• Au marché déserté des livres et de la brocante, boulevard Clemenceau

    Très longtemps que je ne suis pas allé au marché des livres et de la brocante sis boulevard Clemenceau depuis que la place des Emmurées est en travaux. Comme ce jeudi matin je vais voir si ma voiture n’a pas souffert de la tempête, je fais le crochet, m’attendant à n’y voir guère de marchand(e)s.

    C’est pire que je n’imaginais, une seule est présente, pour qui le boulevard est interdit à la circulation : la vieille vendeuse de littérature populaire à qui celle qui était avec moi ce mercredi après-midi pour un supplément de Noël (truite fumée, petits fours, fromages, tartes au citron, gewurztraminer) avait acheté autrefois, quand elle était en classe préparatoire au lycée Jeanne-d’Arc, une trentaine d’Harlequin pour un exposé en forme de performance.

    Pourtant, je pensais quand même trouver là Joseph Trotta qui désencombre depuis un certain temps son magasin où l’on ne peut plus entrer en vendant sa bonne littérature sur les marchés et celle que l’on reconnaît à son grand rire, pourvoyeuse à la fois de livres de qualité et de tout venant, qui une fois nous avait bien fait rire, celle qui me tenait la main et moi, en demandant à sa fille :

    -Passe-moi la caisse d’amour, mon cœur.

    Il s’agissait évidemment des Harlequin.
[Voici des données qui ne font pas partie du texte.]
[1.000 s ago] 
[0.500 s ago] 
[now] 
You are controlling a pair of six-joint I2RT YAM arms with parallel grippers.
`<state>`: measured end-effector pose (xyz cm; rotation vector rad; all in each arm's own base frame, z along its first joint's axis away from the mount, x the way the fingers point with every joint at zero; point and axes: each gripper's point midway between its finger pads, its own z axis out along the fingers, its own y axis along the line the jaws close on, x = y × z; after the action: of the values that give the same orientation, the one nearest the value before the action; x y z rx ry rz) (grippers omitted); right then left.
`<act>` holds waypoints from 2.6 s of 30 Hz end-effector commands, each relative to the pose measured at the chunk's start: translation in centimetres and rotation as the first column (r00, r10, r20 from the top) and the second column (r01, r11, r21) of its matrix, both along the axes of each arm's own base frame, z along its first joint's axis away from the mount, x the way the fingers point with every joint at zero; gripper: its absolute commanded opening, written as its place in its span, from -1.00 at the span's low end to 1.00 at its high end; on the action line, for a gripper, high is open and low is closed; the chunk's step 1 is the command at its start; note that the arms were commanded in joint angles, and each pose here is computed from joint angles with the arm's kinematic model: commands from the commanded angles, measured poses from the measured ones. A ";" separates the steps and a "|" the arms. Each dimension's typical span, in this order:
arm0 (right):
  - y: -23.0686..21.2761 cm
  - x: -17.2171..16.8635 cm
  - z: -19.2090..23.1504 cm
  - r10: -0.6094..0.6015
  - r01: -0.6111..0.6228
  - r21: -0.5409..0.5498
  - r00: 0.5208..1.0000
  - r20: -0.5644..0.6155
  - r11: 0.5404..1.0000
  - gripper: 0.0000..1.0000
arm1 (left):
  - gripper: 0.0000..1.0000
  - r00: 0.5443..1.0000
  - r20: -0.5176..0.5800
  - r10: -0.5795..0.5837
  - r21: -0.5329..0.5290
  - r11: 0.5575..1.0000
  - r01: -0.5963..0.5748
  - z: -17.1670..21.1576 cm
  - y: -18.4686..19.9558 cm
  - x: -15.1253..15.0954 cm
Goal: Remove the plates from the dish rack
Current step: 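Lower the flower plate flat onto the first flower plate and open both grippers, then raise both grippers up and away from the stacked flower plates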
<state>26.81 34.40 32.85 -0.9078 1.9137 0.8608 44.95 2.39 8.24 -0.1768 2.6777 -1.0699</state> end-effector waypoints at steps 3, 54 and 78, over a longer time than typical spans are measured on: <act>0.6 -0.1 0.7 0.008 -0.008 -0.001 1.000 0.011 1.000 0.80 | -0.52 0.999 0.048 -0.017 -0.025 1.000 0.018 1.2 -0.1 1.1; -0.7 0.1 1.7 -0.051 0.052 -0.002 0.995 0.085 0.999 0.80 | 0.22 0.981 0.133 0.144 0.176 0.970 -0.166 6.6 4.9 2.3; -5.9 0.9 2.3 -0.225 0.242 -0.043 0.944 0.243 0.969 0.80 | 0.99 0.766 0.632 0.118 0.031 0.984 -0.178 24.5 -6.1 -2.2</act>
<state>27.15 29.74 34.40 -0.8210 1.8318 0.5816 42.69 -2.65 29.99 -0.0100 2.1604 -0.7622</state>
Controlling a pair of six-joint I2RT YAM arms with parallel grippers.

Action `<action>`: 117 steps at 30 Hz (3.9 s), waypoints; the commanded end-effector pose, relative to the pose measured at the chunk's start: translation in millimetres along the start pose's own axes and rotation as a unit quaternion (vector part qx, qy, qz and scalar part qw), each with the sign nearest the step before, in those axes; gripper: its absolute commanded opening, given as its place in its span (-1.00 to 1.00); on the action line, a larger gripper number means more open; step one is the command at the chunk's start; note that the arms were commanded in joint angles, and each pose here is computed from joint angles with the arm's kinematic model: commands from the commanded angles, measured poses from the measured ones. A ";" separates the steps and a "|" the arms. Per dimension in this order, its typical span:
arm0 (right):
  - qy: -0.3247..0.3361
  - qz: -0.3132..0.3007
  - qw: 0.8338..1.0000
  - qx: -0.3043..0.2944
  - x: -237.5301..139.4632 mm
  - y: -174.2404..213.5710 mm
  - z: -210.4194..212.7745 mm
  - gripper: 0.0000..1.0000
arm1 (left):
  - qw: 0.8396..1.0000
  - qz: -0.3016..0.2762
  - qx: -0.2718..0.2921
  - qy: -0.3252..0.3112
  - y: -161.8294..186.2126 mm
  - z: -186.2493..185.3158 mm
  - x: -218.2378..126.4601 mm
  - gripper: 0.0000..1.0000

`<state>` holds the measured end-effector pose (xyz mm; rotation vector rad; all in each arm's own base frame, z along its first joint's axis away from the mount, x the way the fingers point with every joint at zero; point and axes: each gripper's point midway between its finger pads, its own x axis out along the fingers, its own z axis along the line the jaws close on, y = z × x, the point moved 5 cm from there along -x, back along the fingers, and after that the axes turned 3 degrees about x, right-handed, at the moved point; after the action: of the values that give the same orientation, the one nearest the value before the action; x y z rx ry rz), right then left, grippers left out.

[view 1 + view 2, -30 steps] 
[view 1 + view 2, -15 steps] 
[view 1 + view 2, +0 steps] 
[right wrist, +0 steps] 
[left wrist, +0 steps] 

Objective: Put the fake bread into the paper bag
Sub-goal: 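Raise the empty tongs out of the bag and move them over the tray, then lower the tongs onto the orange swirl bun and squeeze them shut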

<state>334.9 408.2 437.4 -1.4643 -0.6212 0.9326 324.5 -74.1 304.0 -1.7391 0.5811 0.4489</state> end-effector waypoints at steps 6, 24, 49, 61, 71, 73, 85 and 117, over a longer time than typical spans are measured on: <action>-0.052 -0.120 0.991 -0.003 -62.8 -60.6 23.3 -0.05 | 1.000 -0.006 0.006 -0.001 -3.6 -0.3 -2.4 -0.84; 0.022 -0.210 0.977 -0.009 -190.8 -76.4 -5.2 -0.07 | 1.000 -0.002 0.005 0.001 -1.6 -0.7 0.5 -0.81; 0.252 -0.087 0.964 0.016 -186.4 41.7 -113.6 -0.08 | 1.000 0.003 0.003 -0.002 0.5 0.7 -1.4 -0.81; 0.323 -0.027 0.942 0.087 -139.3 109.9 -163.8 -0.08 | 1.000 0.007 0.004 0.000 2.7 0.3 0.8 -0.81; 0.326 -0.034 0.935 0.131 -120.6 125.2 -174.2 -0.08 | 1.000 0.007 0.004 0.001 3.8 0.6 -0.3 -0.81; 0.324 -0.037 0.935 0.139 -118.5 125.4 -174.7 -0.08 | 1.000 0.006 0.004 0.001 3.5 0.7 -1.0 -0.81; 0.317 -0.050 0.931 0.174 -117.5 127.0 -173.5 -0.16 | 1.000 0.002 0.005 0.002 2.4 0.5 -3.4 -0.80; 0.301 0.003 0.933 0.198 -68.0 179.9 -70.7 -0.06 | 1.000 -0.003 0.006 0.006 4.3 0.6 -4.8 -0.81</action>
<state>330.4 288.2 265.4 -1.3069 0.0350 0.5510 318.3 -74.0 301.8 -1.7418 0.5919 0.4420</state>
Je vais voir la courageuse dame.

    -Vous êtes bien seule ce matin.

    -Oui, les autres devaient venir mais ils sont pas là.

    Je lui demande comment c’était les autres jeudis. « Pas grand monde, me dit-elle, heureusement qu’on doit rejoindre les Emmurées le quinze mars. »

    Effectivement, sinon ce marché finirait par disparaître sans que nul ne s’en émeuve et peut-être même s’en aperçoive, comme a disparu place Lelieur le marché bio.

    *

    Rouen, rue des Bons-Enfants, ce jeudi matin, une quadragénaire au louque de garçonne et son élégante vieille mère à chapeau, toute vêtue de bleu ciel, qui s’attarde devant chaque vitrine :

    -Allez, viens maman, on y va maintenant, il pleut.

    -Mais vas-y toi, ne m’attends pas, je pense que tu as tes clés, ne m’attends pas, vas-y.

    *

    Au Socrate : filles qui se montrent les unes aux autres leurs textos d’amour. Deux garçons aussi.

    Le premier a une copine mais est sorti (comme on dit) avec une autre fille qui a elle-même un copain, il lit à l’autre ce que lui a écrit cette fille :

    -A me fait, j’ai passé une super soirée avec toi.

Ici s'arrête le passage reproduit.